Suppose we have a function $ f: X \to Y $ such that $ d_1 (f (x), y_0) <A_1 $ whenever $ d_0(x, x_0) <A_0 $ and so such a function $ g:Y \to W $ such that $ d_2 (g (y), w_0) <A_3 $ if $ d_1 (y, y_0) <A_4 $. $d_0,d_1,d_2$ are the metrics. It´s not true that the limit of $h$ can be calculated simply as the limit of g if and tends to $ y_0 $ (only this is not necessarily equal to $f$ and thus compose want to know what is wrong with the show) if poorly explain my doubt, see the example I put where it is shown
The question is what is wrong in the next proof, that try to demonstrate this false property?

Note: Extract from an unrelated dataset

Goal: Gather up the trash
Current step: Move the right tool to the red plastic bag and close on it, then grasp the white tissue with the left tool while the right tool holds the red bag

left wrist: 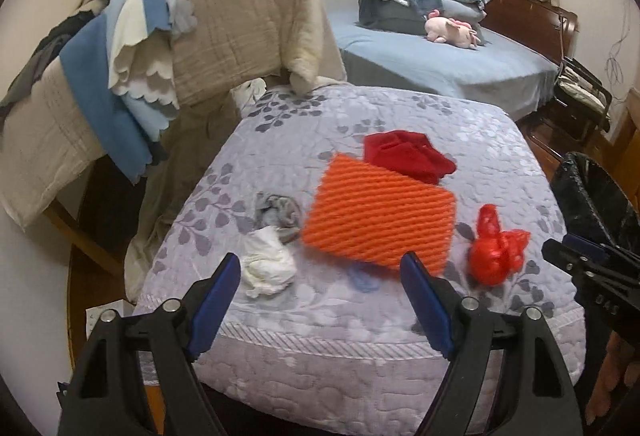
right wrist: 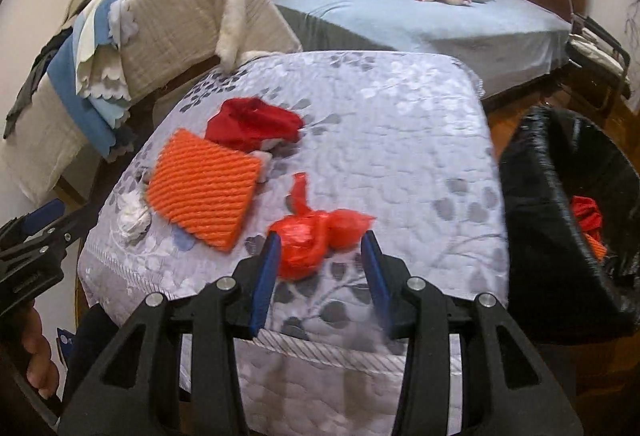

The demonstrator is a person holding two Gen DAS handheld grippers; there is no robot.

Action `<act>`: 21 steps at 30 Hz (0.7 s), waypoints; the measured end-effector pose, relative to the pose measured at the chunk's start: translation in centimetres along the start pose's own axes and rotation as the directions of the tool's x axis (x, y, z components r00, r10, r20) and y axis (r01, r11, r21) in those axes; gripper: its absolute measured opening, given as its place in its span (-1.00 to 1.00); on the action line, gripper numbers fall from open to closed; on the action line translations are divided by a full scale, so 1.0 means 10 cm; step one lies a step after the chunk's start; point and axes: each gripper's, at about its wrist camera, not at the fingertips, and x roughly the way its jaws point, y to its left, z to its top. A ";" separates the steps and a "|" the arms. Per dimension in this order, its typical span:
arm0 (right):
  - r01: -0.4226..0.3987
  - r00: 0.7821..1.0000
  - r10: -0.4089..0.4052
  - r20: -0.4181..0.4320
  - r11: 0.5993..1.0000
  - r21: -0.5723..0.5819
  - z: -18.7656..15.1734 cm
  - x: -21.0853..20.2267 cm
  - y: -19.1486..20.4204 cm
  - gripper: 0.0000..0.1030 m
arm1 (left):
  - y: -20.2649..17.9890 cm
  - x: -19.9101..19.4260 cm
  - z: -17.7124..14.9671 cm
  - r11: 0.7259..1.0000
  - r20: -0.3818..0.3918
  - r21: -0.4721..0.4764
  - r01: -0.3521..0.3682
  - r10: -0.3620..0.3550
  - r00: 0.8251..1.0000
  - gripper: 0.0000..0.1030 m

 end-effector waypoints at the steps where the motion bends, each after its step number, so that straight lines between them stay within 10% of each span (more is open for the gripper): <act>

Taking $ A_3 = A_2 $ exists $ A_0 $ such that: $ d_2 (g (y), w_0) <A_2 $ whenever $ d_1 (y, y_0) <A_1 $ but using the fact that $ d_1 (f (x), y_0) <A_1 $ whenever $ d_0(x, x_0) <A_0 $ we have that those $f (x)$ exist in the ball of $ d_1 (y, y_0) <A_0 $ therefore evaluating $g$ in those points will also be at a distance of less than $ A_2 $ of the point $ w_0 $ Therefore $ h (x) \to w_0 $ as $ x \to x_0 $ But this proof is bad! but i dont know why! counterexample
$ f(x) = 0 $ for x $ \in [0,1] $
$ g(0) = 0 $
$ g(x) =1 $ for $x \in (0,1] $
$ h(x) = g(f (x)) $ clearly $g(x) \to 1$ as $x \to 0$ but $g(f(x)) \to 0$ as $x \to 0$.